Franc Perdih, Krištof Kranjc*
University of Ljubljana, Faculty of Chemistry and Chemical Technology, Večna pot 113, SI-1000 Ljubljana, Slovenia;
* e-mail: email@example.com
Lecturers can find (and use) an abundance of 2D teaching material (as figures in books, on-line sources available on screens etc.), thus these materials predominate in teaching practice. However, as we all know, molecules are 3D objects and the interactions between them take place in a 3D environment; besides we should not forget about the time component. Thus, to fully comprehend a structure of a molecule or a process (reaction, interaction) taking place between two molecules it is necessary to overcome the 2D world and step into additional dimensions. How can we imagine this? How can teachers help their students to imagine this? It is well known that this step from 2D paper (or screen) to 3D "real world" represents an enormous challenge and obstacle for the majority of students. Teachers thus often use various models, like conventional, made of plastic or wood, some of them being more advanced and using 3D printing to make their own models. But all these approaches generally present only static pictures ("frozen photos") of molecules, they are cumbersome, lack versatility, their production is time-consuming, expensive, and the final results may not be applicable for use at students' home or when courses are taking place on-line. Computer simulations of structure and interactions between the molecules can solve most of the above-mentioned drawbacks of classical approaches, thus a shift to dynamic 3D representations (models) is of paramount importance. Let's call this "molecular videos".
To conclude, we believe that the the "flat earth syndrome" is a very true problem in chemistry teaching, Many students have (or are used to) only depthless vision and therefore need “3D glasses” to understand many chemical concepts (not only molecular structures).
visualization of molecular structure
The proposed approaches toward development and application of 3D computer-generated models of molecules showing their structures and also interactions between them (including the time component of such processes) are of extreme importance for gaining profound understanding of the fundamental principles governing structure of inorganic and organic compounds and their reactions (which is a necessary fundamental knowledge to understand all further topics in these areas and in fields connected with them). However, teachers in HE rarely use such approaches, mostly they still use conventional models (if at all) and expect their students have above-average 3D comprehension, albeit it is self-evident that many lack exactly this crucial competence. This is also true at UL FKKT, where lectures of inorganic and organic chemistry are often conducted without recourse to models, due to above mentioned drawbacks. Thus, the proposed application of computer-generated models and development of an appropriate open on-line repository (library) for them would certainly encourage lecturers to use them whenever necessary and thus substantially improve their teaching performance.

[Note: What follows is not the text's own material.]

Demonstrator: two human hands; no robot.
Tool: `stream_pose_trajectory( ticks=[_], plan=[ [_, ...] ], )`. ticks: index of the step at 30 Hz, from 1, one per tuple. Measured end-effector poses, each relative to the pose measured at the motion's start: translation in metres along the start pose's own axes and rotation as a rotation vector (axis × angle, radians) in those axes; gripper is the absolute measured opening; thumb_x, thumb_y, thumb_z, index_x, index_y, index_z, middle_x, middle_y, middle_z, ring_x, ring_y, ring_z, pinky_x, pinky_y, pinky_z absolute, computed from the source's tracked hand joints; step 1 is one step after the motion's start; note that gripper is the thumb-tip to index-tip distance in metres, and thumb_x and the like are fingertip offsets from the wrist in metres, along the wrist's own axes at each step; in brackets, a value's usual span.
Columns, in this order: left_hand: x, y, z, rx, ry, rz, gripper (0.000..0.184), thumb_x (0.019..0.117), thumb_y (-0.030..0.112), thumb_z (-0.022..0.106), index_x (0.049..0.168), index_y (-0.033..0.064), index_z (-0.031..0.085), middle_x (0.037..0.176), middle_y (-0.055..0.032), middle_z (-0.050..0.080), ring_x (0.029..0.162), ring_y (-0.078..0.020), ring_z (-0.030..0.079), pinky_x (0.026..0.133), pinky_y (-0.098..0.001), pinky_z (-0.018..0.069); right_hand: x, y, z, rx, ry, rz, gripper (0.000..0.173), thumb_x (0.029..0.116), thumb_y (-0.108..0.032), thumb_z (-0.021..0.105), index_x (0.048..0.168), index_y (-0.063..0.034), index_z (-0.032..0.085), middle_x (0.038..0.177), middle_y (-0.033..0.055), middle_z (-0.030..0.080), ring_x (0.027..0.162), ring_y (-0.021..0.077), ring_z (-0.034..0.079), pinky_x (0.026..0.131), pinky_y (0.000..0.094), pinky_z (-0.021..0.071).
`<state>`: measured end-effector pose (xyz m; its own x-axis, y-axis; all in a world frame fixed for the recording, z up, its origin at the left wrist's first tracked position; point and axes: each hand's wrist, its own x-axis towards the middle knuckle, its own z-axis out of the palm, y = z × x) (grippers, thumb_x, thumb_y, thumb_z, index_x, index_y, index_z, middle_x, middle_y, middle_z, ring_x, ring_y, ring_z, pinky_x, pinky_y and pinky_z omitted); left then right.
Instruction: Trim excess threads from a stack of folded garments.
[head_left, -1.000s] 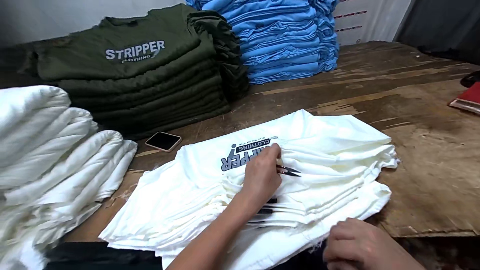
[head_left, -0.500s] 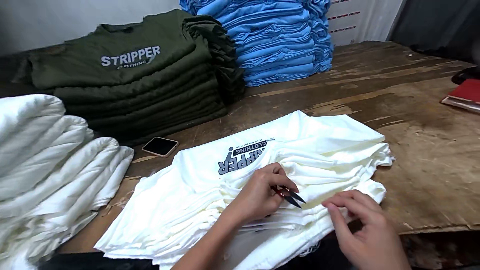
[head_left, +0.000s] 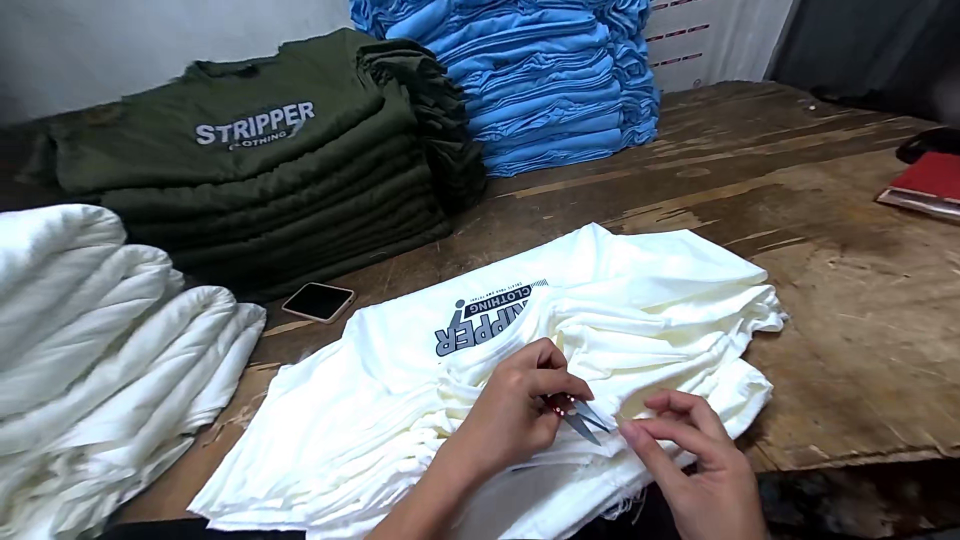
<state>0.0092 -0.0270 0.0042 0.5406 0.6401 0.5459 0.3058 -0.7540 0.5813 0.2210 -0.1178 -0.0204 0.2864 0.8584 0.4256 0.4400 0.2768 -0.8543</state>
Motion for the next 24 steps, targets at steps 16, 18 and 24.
stream_pose_trajectory(
  ticks=[16,18,24],
  plan=[
    [-0.001,-0.002,0.006,0.055,0.093,-0.034,0.028,0.0831,0.004,0.063,0.098,0.0201,0.081,0.089,0.0035,0.064,0.076,0.0008,0.062,0.066,-0.0153,0.0548,-0.007,0.001,0.002,-0.03,0.031,-0.011,0.013,0.0875,-0.035,0.077,0.085,-0.0234,0.082,0.109,-0.0013,0.066,0.11,0.0135,0.056,0.096,0.0387,0.0426],
    [-0.001,0.0,0.006,0.121,0.116,-0.033,0.028,0.0811,0.007,0.066,0.1,0.0215,0.081,0.091,0.0042,0.064,0.078,-0.0005,0.062,0.068,-0.018,0.0566,-0.011,0.002,-0.003,0.048,0.044,-0.011,0.009,0.0871,-0.029,0.079,0.086,-0.0204,0.082,0.107,-0.0006,0.064,0.108,0.0096,0.055,0.091,0.0252,0.0466],
    [-0.004,0.039,0.003,0.465,0.164,0.259,0.021,0.0978,0.016,0.061,0.113,0.0212,0.074,0.097,-0.0022,0.068,0.088,-0.0161,0.063,0.08,-0.0363,0.0485,-0.017,-0.001,-0.006,0.09,0.055,-0.024,0.006,0.0865,-0.026,0.081,0.086,-0.0206,0.083,0.107,-0.0006,0.063,0.111,0.0089,0.054,0.093,0.023,0.0459]
  ],
)
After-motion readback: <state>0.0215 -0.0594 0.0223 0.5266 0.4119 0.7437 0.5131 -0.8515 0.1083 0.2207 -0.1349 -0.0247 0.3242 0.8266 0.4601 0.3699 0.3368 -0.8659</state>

Areas of initial application would be in the selected field of chemistry (organic, inorganic, and biochemistry) but would be in subsequent steps broadened to the other department of FKKT, where materials and polymer sciences, and chemical engineering would be included as well. With positive results achieved locally at our FKKT, we could proceed further, to the other faculties dealing with STEM disciplines in connection with molecules and their shapes (biology, physics, pharmacy etc.).
A. Promote awareness of importance of 3D visualization of molecular structures, their polarization and changes in time (depending on the environment) thus benefiting students learning at the HE level.
B. Developing a 3D visualization protocol to improve teaching effectivness of university teachers at UL FKKT and to promote implementation of this protocol in as broad areas as possible, representing a better alternative to the conventional (2D) representations of molecular structures. Upon completion of the microMOOC (to be prepared) teachers will recognize the benefits of computer generated 3D (interactive) visualization techniques and be ready to incorporate them in their teaching practice.
C. Teachers that will generate their sets of 3D models will be able to deposit them in a virtual open-source library enabling other participants sharing and using of all generated structures.
- to enable easy construction of personalized (tailored) dynamic 3D representations (models) of molecules, their interactions and transformations
- to improve the 3D perception among the users of such dynamic representations and increase the recognition of their importance
- to establish an open on-line repository of such 3D representations
To extend these representations to other STEM disciplines where 3D objects and their transformations are also relevant (i.e. topology, knot theory, structure of atoms and nuclei, quantum chemistry and physics, transformatons of elementary particles, astronomy, structure of the Universe etc.).
This CPD scenario describes a User case in which lecturers develop their competence in designing interactive teaching and how to engage and motivate students and how to facilitate discipline specific thinking and how to use blended learning and develop attitudes in supporting student development and enabling students’ well-being in a learning process and inclusivity.
In this CPD scenario the participants are using a very short open online course, a micro mooc (μmooc) and professionalize in a close connection to their own teaching practice (at their workplace) and meet in person on location with the training staff and with other participants.